The recent shale gas boom has gained the reputation as our energy savior: clean, domestic, cheap, and plentiful. But, the attractiveness of today’s low natural gas price can cause us to overlook a serious risk: volatility.

Natural gas is one of the riskiest commodities around, historically bearing twice the volatility price risk of oil. While this is common knowledge among industry professionals and commodity traders, the long-term risk often goes ignored, despite previous attempts to put a price tag on volatility.

(For a more detailed assessment of this topic, download our discussion paper)

Why This Matters

According to RMI Chief Scientist Amory Lovins, “we must not set our sights too low and end up with a 20-year plan instead of a 21st century goal.” This logic on the importance of long-term strategy is the driving force behind RMI’s Reinventing Fire, a vision and roadmap for a 150 percent bigger 2050 U.S. economy requiring no oil, coal, or nuclear energy, and one-third less natural gas.

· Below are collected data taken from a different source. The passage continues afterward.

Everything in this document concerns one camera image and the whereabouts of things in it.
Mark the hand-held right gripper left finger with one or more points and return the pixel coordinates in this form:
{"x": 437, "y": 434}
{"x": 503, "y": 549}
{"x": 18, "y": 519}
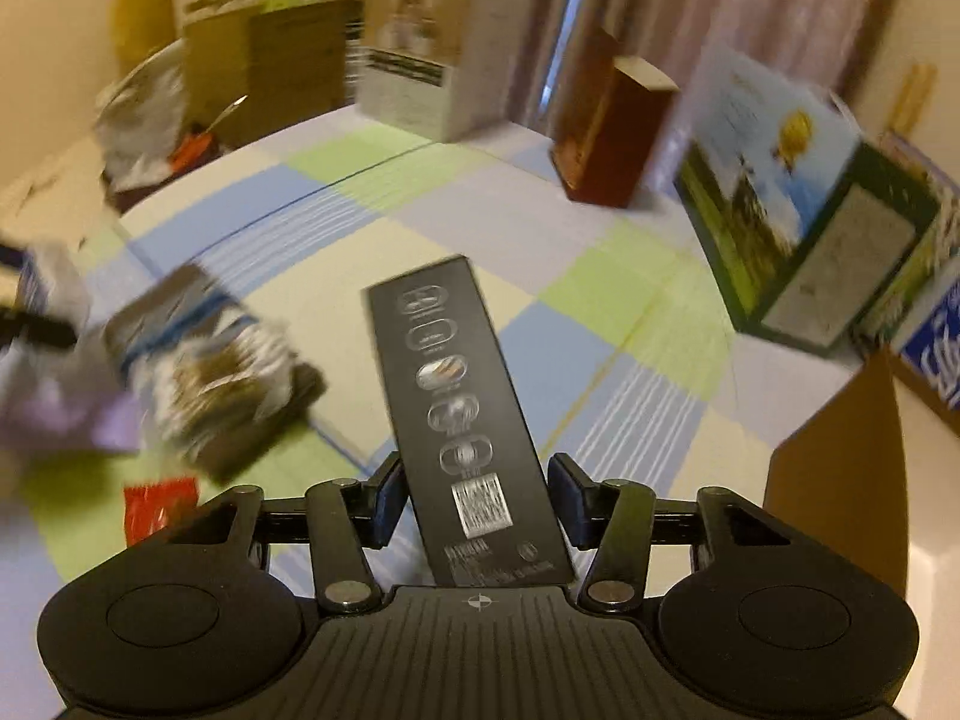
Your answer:
{"x": 386, "y": 502}

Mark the white product box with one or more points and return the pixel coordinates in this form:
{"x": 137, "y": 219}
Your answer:
{"x": 420, "y": 52}

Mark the cardboard box with white hanger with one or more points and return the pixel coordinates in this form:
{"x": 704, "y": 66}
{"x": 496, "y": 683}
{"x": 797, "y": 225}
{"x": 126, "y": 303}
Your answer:
{"x": 214, "y": 52}

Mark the cotton swab bag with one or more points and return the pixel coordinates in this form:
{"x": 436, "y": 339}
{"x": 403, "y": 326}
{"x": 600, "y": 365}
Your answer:
{"x": 202, "y": 375}

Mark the green blue milk carton case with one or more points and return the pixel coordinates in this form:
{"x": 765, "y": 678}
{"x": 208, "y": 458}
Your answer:
{"x": 757, "y": 187}

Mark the white purple packet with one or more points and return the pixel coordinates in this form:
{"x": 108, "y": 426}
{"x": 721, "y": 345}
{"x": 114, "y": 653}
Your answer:
{"x": 67, "y": 405}

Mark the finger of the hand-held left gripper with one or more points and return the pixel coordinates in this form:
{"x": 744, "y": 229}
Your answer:
{"x": 37, "y": 328}

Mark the metal spoon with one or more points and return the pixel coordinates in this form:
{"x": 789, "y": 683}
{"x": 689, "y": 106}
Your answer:
{"x": 225, "y": 114}

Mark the red packet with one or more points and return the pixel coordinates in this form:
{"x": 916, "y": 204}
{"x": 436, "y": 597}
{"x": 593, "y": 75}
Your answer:
{"x": 157, "y": 510}

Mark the checked bedsheet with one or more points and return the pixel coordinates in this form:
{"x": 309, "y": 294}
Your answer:
{"x": 525, "y": 255}

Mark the dark brown open box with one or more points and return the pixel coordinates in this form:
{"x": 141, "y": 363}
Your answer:
{"x": 600, "y": 127}

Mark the long black box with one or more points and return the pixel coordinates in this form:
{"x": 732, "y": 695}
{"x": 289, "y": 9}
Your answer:
{"x": 450, "y": 405}

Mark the blue white milk carton case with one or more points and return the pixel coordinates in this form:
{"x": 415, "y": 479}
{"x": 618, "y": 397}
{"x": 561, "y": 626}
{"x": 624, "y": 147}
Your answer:
{"x": 930, "y": 330}

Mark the bag of cotton swabs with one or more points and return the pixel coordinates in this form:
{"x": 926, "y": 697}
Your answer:
{"x": 247, "y": 420}

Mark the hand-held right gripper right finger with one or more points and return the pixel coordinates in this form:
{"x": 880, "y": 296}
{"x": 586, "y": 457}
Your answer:
{"x": 566, "y": 499}

Without accounting for the volatility risk of natural gas, wholesale power-producing renewables don’t appear very competitive without the support of tax credits (expiring at the end of the year for wind) and renewable portfolio standards, whose incentives are less substantial than in the recent past. Investing in gas over wind without consideration of volatility would be like chasing yield without regard to risk—something a prudent investor would never dream of.

As U.S. natural gas supply grows and liquefied natural gas export terminals come online, our economy becomes more and more dependent on the success of shale; changes in natural gas prices could greatly impact the broader market. Historically speaking, natural gas tends to move opposite the market (that’s a negative beta for the finance geeks out there). As natural gas prices rise and the market falls (remember 2008?), consumers take a significant hit.

So how can we fairly compare power-generating technologies such as wind and gas? How can we make smart decisions at the utility level to select new resources that serve our energy needs today, without creating bigger cost issues just a few years down the road?

Step 1: Quantify Willingness to Pay

In order to properly compare natural gas with renewables, a volatility risk premium must be added to the price of natural gas. Wind, for example, is typically contracted over 20-30 years through power purchase agreements that offer price certainty for both the producer and consumer. Natural gas long-term contracts however are nearly non-existent due to regulatory constraints.

Adding an appropriate long-term risk premium to the price of natural gas would allow for apples-to-apples comparison of two very different cost structures and methods of power generation. But, quantifying that premium is the tricky part. There may indeed be value to diving down that deep, quantitative hole to model out scenarios that employ complicated option strategy pricing mechanisms and value-at-risk calculations, but that’s probably a task better left to this guy.

Instead, why not first look to what utilities are already paying to manage their natural gas exposure? Just like any organization that faces risk, utilities spend money on hedging (swaps, options, and other short-term contracts).